2 Big Broncos Humor of 4x4ing

You just can't be too serious when stepping off the main highway!
Here are words of wisdom and humor found only by 4x4 owners. Enjoy the moment... it can only bring smiles and thoughts of when you've been there - done that too!

You know you're a REAL 4-Wheeler when...

You'll stop and look at any old rusty heap thinking "Parts Vehicle"......

Your rig has more [farm, boat, military, other vehicle manufacturers] equipment on it than O.E.M. parts.

The weatherman says "Stay in, it's dangerous!" and you think "Time to go wheelin'!

You're happy that you can't use first gear on the street.

A military convoy passes by and you only look at axles, tires, & antennas.

You have enough straps, chains, rope, etc. in your rig to keep the Queen Mary docked during a hurricane.

You can break down on the road, fix the problem, and get back on the road without calling AAA.
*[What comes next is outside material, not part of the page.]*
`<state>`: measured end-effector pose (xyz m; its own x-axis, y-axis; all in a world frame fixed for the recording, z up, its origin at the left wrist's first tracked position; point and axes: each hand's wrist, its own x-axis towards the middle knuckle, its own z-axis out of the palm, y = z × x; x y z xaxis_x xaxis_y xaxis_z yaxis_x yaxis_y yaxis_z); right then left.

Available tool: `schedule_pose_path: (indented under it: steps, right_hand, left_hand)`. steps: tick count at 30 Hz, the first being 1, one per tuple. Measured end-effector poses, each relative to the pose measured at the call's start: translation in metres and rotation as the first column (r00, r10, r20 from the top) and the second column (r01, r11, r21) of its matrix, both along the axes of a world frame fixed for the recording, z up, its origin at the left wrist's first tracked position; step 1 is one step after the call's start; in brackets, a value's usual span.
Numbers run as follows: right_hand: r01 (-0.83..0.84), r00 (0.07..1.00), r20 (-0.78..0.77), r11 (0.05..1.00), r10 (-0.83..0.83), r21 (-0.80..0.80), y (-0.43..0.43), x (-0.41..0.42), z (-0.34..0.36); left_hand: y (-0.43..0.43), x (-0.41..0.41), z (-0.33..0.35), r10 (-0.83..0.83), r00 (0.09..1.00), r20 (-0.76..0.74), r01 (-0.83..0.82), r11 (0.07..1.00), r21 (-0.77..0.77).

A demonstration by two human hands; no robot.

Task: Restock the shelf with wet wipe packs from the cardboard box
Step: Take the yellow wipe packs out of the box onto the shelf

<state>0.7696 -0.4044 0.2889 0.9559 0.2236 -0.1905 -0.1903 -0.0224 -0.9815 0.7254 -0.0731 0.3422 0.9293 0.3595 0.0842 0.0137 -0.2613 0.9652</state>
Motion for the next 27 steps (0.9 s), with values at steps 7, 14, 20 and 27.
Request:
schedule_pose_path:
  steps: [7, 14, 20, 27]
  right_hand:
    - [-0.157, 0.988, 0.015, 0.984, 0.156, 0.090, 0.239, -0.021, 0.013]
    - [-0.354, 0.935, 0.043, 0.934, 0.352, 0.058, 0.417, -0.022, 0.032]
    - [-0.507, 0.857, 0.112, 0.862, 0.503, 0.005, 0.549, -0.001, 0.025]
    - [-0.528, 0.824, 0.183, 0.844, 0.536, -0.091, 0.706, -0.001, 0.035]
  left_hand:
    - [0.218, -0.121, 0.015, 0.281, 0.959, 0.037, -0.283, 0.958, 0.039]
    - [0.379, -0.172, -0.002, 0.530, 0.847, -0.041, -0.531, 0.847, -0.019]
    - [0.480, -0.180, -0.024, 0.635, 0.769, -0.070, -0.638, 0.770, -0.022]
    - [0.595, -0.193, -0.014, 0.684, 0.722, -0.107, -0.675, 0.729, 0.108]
You break down on the road and fix the problem, and get back on the road on a regular basis.

The AAA guy breaks down, you stop and fix his problem and get back on the road.

You have a brand new set of tires and keep looking at the tire ad's anyway.
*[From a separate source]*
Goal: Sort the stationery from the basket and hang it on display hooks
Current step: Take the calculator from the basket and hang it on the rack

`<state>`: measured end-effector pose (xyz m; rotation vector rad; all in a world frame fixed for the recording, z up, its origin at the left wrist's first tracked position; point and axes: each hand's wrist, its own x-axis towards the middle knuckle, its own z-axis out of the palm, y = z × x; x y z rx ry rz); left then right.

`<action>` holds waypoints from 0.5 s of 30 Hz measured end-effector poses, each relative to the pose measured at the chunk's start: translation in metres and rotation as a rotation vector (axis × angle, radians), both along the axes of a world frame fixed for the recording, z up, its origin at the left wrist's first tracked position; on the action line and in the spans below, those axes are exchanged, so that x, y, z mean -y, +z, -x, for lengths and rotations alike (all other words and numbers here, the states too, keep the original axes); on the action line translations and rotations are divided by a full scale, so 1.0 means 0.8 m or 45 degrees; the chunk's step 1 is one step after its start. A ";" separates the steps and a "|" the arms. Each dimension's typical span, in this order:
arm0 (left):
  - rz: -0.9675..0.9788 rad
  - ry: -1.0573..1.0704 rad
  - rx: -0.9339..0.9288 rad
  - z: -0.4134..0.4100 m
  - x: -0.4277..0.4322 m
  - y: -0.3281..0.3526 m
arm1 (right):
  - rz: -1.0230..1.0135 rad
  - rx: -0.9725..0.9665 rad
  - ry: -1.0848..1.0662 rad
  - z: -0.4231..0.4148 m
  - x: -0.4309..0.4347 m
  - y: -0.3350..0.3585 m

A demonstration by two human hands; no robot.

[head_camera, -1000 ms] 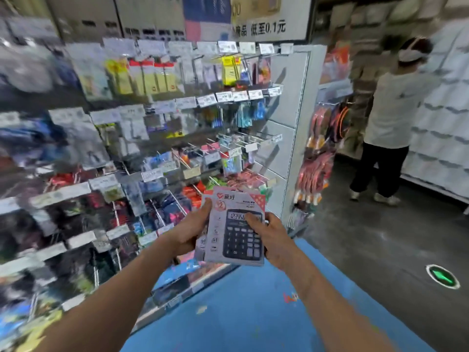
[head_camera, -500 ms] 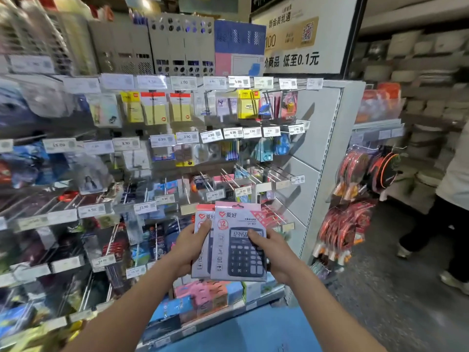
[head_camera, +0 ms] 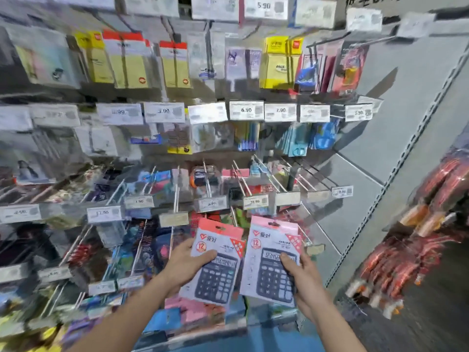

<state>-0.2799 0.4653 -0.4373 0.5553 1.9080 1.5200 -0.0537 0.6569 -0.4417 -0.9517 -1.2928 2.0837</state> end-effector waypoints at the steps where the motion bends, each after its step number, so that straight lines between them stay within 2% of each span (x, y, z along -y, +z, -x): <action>1: -0.012 -0.004 -0.002 0.002 -0.012 -0.017 | -0.019 -0.015 0.005 0.008 -0.014 -0.017; 5: -0.166 0.028 -0.080 0.028 -0.075 -0.100 | -0.121 -0.093 0.017 0.057 -0.079 -0.093; 8: -0.348 0.058 -0.047 0.068 -0.119 -0.175 | -0.289 -0.208 0.045 0.099 -0.119 -0.146; 11: -0.546 0.124 -0.036 0.101 -0.149 -0.228 | -0.422 -0.325 0.151 0.129 -0.141 -0.171; 15: -0.693 0.205 -0.166 0.133 -0.173 -0.269 | -0.610 -0.473 0.191 0.168 -0.149 -0.193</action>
You'll drive 2 days at 500 miles @ day so you can spend 2 more days driving 3 miles a day.

You get really steamed because you spent over an hour to cover the 10 miles to work on Friday, but are grinning ear-to-ear on Saturday because you just spent 6 hours going 4 miles on your favorite trail.

Your C.B. has never seen any channel but 4.

You built your rig to have a top speed of 65-70 mph - on purpose.

When you pull up next a corvette, all the driver can see is tires and whatever is on the other side of you.

You challenge the 'vette driver to a race if you can pick the course.

Your monthly expenses for the RIG exceeds the monthly car payment of your friend's new Lexus.